What you will do:
The records below hold a stretch from the line with "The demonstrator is" through the line with "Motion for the"; return exactly those lines, ends included, and nothing more.

Records from a dataset:
--------
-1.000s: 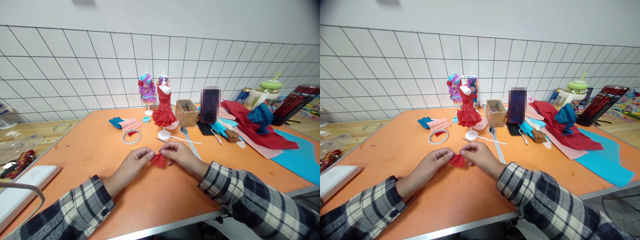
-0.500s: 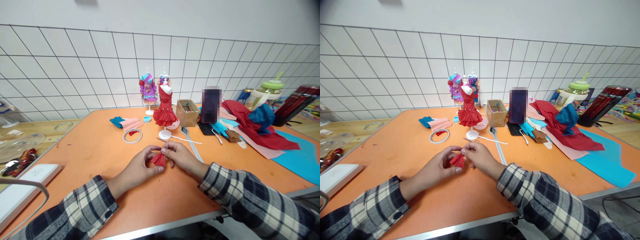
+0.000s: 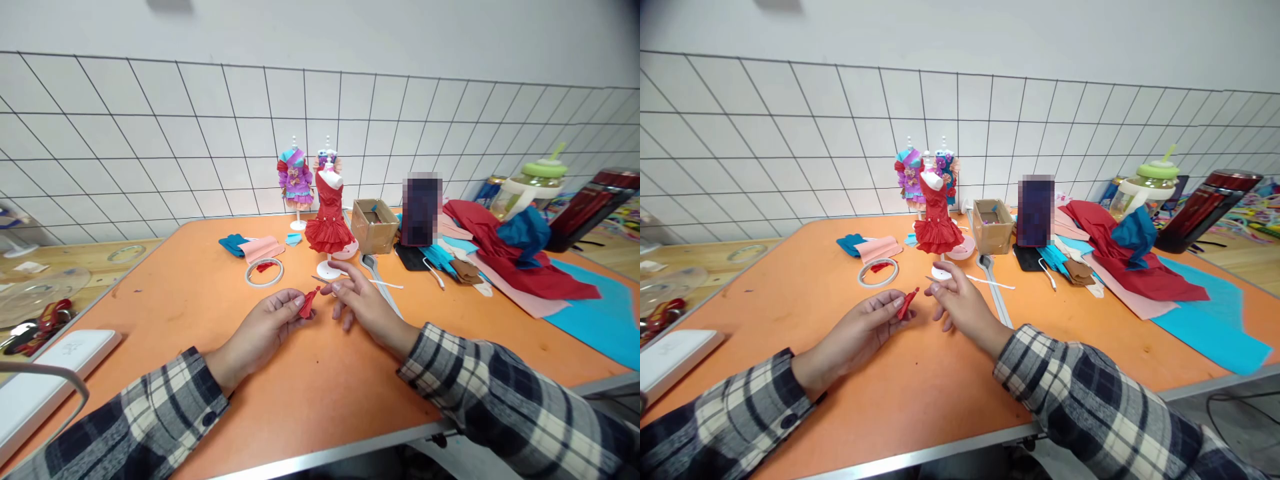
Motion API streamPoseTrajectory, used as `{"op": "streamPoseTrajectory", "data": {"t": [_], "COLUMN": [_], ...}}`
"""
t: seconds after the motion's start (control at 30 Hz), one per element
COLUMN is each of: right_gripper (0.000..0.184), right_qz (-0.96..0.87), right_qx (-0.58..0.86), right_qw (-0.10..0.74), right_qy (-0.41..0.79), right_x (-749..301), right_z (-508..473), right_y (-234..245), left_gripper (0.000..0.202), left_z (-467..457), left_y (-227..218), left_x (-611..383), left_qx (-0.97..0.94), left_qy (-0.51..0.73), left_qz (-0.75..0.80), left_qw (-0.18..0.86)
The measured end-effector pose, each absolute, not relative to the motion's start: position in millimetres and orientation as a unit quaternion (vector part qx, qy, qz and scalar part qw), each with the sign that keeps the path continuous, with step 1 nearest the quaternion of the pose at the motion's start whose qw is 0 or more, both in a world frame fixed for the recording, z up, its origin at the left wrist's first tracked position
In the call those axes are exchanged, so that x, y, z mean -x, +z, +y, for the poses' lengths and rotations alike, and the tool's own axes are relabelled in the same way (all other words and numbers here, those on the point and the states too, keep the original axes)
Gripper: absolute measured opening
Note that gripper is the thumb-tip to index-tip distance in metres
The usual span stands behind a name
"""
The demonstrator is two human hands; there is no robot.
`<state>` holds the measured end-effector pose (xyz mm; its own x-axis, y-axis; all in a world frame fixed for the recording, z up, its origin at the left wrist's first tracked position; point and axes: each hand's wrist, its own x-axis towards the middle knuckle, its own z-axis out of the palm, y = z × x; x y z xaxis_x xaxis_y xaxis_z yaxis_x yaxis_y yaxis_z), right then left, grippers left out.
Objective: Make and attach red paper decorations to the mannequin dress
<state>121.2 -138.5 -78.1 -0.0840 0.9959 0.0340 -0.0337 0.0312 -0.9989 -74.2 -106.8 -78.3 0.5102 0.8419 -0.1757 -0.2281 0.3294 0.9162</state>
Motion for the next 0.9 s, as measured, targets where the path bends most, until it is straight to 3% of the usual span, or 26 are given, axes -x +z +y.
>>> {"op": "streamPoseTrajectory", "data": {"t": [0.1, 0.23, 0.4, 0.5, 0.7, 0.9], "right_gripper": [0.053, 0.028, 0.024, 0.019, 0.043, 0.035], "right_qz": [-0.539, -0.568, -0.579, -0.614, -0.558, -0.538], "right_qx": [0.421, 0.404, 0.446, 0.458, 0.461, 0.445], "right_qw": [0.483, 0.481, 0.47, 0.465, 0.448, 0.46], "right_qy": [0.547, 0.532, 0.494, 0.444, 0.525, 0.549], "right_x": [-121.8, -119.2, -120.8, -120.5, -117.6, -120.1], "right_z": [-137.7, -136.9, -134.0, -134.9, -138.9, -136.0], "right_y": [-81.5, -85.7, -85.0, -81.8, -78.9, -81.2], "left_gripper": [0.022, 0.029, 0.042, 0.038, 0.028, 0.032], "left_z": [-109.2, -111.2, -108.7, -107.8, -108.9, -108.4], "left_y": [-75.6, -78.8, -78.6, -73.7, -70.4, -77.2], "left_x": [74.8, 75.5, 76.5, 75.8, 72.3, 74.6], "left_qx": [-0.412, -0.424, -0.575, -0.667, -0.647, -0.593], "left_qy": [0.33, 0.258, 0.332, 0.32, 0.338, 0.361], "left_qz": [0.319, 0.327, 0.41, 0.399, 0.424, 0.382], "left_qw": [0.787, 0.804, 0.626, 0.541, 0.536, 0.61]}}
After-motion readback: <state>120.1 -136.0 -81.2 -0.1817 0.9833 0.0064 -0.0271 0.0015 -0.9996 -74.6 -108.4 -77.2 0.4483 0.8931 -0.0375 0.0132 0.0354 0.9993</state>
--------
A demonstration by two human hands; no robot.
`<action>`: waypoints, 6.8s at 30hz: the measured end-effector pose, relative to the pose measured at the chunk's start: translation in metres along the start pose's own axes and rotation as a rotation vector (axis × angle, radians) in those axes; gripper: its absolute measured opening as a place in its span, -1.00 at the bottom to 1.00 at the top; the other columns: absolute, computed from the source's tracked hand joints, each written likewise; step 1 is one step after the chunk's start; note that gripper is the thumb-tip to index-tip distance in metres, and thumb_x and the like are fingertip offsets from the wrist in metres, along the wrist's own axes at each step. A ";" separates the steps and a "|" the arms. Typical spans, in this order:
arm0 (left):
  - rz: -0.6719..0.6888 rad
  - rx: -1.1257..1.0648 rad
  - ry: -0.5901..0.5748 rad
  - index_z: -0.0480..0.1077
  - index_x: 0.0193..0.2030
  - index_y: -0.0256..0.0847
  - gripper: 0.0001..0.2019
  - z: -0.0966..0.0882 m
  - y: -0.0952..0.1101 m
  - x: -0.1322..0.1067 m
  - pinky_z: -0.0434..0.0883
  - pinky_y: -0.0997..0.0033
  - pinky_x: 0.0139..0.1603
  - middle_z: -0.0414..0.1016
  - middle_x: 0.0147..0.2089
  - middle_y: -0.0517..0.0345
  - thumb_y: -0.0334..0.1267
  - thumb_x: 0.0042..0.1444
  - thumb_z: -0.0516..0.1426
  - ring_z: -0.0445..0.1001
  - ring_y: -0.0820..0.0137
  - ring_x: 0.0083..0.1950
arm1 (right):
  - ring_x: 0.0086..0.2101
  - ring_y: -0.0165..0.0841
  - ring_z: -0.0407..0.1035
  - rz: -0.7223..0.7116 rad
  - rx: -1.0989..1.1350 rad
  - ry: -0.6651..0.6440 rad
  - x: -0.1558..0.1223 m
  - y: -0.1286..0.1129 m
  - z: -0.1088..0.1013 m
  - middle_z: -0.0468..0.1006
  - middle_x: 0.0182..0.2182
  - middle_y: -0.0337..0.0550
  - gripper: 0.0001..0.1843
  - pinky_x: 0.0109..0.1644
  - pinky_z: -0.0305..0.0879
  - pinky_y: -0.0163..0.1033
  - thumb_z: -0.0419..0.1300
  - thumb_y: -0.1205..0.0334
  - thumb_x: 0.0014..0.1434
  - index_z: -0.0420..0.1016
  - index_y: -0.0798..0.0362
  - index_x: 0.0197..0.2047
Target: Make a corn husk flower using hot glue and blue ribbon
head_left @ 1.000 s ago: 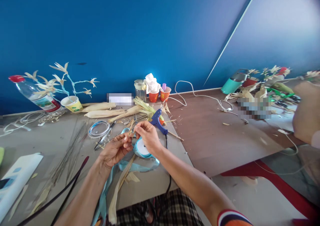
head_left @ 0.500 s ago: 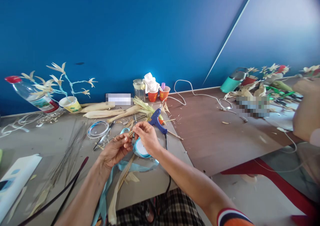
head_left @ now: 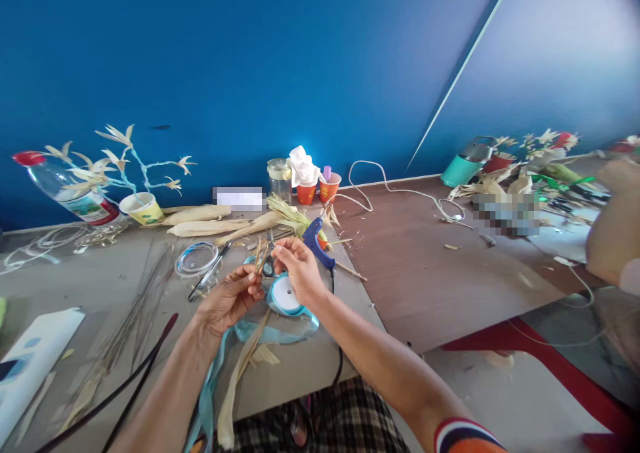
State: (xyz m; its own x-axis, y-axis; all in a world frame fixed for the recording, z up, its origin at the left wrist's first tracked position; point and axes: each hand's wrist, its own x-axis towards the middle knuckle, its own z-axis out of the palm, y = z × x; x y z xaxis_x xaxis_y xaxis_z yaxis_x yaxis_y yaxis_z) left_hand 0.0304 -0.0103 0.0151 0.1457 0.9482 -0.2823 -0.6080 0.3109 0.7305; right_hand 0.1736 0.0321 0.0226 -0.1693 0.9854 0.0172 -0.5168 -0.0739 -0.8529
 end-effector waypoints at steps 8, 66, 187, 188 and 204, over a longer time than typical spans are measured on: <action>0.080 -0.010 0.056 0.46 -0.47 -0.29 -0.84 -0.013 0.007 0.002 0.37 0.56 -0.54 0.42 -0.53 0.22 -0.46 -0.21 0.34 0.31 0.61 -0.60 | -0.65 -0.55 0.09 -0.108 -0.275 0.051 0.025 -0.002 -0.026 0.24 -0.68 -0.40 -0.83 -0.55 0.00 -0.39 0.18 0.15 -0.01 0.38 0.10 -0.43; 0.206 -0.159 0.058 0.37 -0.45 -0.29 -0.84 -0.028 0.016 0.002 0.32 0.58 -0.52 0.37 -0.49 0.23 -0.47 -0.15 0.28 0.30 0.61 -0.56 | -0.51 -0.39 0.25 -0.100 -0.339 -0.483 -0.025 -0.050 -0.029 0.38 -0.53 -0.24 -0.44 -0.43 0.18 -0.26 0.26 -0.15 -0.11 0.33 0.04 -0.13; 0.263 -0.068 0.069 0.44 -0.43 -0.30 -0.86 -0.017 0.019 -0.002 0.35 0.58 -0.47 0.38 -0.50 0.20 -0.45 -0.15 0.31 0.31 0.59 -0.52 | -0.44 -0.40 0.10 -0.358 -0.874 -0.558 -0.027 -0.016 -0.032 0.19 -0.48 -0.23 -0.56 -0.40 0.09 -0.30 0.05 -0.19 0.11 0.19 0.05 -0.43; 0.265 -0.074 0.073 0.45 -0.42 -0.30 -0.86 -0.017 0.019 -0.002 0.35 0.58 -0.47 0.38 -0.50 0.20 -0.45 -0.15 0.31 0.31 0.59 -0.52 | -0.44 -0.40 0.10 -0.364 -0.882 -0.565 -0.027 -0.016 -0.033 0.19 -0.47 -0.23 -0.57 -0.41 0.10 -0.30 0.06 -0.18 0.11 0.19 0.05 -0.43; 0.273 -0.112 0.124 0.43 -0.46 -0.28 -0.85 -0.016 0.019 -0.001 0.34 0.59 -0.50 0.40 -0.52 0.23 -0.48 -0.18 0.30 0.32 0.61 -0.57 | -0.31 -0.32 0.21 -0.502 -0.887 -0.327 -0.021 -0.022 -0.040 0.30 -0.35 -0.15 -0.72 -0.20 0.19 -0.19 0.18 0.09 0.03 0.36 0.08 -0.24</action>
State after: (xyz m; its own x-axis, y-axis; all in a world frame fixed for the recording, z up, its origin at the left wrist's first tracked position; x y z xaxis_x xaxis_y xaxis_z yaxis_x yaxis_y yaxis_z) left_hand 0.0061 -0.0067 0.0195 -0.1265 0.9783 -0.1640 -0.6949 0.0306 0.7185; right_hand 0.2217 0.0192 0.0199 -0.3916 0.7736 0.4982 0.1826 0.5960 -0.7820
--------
Answer space:
The demonstrator is two human hands; there is no robot.
`<state>` holds the measured end-effector pose (xyz mm; its own x-axis, y-axis; all in a world frame fixed for the recording, z up, its origin at the left wrist's first tracked position; point and axes: each hand's wrist, its own x-axis towards the middle knuckle, its own z-axis out of the palm, y = z × x; x y z xaxis_x xaxis_y xaxis_z yaxis_x yaxis_y yaxis_z), right then left, grippers left out.
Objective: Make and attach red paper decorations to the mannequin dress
<state>121.2 -138.5 -78.1 -0.0840 0.9959 0.0340 -0.0337 0.0312 -0.9989 -74.2 -106.8 -78.3 0.5102 0.8419 -0.1757 -0.2281 0.3294 0.9162</state>
Motion for the next 0.9 s, as measured, targets where the path bends most, until it is straight to 3% of the usual span, or 26 are given, axes -x +z +y.

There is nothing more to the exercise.